If it’s hard to gather the image in your head, it’s not because
it never happened. In fact, for most of his life, Laurinaitis somehow found the
time and opportunity to coach all three of his children in whatever athletic
endeavor they took in.
“Imagine me at 325 pounds, coaching 6-year old girls swing ball
softball,” Laurinaitis said. “I looked like a silverback gorilla coaching little
girls. It was kind of funny looking but that’s what I wanted to bring to my
kids.”
Laurinaitis and his wife Julie formed a tag team as good as the
Road Warriors, the duo that won wrestling championships on a regular basis in
the ring, by raising their children in a healthy, athletic environment that
would breed success.
Any doubt about that is erased simply by taking a look at the
couple’s son, James Laurinaitis, the Rams’ second-round pick in April’s draft
and almost certainly the team’s middle linebacker of the future.
Almost from the day he was born, James Laurinaitis was destined
to be an athlete of some kind.
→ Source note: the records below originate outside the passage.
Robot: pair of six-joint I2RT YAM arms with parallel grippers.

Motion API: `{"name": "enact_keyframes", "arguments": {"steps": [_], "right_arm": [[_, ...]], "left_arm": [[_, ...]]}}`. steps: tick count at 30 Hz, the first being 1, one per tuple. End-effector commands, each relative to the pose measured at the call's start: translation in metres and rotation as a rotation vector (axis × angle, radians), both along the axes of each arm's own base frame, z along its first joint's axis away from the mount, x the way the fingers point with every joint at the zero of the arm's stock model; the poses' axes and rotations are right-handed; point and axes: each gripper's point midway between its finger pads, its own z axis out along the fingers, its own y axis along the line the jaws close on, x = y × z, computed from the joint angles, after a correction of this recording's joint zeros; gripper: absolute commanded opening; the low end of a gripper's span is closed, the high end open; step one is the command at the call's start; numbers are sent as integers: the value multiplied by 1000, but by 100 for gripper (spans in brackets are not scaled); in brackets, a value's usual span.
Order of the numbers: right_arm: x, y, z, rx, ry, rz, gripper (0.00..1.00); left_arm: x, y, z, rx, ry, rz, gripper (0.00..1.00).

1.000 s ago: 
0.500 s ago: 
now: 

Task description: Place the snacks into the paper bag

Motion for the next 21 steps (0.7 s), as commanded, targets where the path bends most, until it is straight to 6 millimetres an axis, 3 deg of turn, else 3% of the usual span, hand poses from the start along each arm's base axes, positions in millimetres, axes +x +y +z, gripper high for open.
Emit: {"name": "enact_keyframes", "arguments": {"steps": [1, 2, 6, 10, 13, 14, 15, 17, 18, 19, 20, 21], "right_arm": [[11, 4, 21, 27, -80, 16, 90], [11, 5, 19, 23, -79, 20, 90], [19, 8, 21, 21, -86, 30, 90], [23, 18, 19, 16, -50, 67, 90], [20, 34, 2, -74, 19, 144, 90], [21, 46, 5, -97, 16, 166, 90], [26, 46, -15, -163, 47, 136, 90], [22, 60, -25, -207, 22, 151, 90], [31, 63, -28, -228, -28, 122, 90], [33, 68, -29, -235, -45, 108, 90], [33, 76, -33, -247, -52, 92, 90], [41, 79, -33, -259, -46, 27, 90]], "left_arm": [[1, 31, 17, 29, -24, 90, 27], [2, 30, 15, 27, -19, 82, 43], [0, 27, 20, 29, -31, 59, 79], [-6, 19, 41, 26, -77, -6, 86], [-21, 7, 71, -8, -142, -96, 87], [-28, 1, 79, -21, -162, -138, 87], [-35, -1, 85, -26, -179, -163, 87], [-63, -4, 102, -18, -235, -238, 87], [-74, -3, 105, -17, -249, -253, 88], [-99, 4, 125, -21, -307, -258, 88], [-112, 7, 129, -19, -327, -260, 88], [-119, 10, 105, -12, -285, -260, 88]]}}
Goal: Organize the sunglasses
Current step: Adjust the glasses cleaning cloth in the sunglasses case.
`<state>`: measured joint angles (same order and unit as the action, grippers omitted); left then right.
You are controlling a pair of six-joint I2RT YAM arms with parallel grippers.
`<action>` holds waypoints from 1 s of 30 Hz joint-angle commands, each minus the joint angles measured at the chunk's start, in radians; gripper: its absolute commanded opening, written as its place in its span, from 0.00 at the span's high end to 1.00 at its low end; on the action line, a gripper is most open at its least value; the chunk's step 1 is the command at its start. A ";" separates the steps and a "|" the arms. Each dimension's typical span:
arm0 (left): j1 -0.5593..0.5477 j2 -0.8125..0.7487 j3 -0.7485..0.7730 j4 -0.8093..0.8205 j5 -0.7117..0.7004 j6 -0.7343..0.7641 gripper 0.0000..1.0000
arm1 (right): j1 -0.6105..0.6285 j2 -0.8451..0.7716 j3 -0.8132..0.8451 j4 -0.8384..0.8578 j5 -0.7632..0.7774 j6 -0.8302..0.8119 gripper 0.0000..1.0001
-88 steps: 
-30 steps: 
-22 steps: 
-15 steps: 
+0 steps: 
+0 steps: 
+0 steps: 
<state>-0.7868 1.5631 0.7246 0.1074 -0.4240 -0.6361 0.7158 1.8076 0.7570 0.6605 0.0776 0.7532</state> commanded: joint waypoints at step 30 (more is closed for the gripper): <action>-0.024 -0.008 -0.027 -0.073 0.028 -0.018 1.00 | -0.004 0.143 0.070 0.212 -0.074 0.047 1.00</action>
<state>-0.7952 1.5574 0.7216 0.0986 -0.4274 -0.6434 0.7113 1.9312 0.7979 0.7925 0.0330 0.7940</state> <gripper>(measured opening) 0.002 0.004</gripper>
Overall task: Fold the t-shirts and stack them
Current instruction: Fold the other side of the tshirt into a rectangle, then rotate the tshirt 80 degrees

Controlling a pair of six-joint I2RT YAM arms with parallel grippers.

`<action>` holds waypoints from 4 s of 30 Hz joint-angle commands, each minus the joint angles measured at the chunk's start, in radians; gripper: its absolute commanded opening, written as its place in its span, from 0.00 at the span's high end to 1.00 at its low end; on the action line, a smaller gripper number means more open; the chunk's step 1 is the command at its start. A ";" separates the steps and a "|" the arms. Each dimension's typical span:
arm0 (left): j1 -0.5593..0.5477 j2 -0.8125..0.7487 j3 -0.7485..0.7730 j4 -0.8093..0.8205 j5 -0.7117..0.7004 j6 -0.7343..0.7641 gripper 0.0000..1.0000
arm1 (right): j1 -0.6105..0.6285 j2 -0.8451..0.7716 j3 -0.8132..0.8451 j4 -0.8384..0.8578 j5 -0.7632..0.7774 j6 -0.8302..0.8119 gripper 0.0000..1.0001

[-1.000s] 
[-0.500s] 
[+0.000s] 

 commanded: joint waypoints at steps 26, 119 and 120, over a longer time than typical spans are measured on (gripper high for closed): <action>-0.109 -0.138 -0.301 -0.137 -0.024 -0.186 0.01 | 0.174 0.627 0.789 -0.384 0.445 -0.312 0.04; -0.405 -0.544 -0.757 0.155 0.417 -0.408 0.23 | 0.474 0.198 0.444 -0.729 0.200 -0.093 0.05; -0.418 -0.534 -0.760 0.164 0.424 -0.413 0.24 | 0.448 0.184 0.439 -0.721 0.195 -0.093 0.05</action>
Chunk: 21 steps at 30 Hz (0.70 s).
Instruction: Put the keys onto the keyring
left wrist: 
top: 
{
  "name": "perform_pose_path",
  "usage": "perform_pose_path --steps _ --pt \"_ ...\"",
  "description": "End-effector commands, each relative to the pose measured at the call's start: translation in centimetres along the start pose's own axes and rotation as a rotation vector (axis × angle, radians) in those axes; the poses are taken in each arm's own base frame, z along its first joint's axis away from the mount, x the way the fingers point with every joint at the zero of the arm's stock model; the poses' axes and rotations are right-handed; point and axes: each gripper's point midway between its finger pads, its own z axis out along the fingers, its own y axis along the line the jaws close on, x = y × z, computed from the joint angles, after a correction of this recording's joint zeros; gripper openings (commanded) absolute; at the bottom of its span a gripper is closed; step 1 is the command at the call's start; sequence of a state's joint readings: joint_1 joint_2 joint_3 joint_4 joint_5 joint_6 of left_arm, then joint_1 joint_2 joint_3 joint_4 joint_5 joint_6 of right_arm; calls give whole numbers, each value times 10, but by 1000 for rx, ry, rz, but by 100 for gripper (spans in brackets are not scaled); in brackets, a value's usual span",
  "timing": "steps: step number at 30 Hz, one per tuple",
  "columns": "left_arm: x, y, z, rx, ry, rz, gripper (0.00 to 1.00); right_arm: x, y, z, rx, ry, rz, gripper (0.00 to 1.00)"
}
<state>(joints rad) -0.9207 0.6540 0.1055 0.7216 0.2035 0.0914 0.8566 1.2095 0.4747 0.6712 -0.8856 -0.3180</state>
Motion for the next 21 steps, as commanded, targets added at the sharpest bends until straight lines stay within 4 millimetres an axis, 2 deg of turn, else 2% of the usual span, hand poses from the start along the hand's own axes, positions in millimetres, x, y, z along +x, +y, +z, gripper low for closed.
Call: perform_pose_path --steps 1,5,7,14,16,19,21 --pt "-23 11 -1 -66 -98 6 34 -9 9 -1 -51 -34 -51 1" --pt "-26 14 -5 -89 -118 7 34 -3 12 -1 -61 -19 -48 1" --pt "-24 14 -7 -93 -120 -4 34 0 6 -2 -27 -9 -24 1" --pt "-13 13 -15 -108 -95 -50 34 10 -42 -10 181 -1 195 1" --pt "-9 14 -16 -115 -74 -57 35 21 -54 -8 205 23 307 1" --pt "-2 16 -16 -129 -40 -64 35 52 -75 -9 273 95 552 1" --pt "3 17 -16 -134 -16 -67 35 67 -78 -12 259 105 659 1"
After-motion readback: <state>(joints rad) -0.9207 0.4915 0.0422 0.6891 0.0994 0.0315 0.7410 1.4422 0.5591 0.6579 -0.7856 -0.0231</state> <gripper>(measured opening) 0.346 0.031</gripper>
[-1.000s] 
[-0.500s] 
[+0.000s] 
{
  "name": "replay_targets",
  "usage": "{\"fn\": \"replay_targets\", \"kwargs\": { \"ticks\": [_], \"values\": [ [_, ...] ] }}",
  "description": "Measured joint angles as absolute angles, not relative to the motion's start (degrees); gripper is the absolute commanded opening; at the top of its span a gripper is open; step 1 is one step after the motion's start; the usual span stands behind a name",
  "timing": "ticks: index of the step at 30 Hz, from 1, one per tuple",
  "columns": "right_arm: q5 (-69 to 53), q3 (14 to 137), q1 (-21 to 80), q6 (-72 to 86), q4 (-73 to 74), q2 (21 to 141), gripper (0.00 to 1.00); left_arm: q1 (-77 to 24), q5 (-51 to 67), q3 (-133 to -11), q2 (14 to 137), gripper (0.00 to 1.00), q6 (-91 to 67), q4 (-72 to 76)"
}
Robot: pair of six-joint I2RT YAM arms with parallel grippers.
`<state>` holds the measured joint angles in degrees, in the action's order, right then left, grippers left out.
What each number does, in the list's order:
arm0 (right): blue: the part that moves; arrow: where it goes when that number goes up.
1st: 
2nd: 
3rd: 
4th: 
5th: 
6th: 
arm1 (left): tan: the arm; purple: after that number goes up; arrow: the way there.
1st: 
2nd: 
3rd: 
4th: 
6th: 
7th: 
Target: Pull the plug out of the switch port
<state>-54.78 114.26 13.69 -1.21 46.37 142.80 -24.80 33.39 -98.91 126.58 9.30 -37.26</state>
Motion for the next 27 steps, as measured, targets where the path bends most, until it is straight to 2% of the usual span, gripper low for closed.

In the Laurinaitis family, sports were a way of
life.
Joe Laurinaitis was a junior college All American football
player, an accomplished baseball player (like his father) and eventually
one-half of one of the most successful tag teams in wrestling history.
Julie Laurinaitis was weightlifter and bodybuilder with the
knowledge to provide her children with a nutritional diet and cart them around
to various practices.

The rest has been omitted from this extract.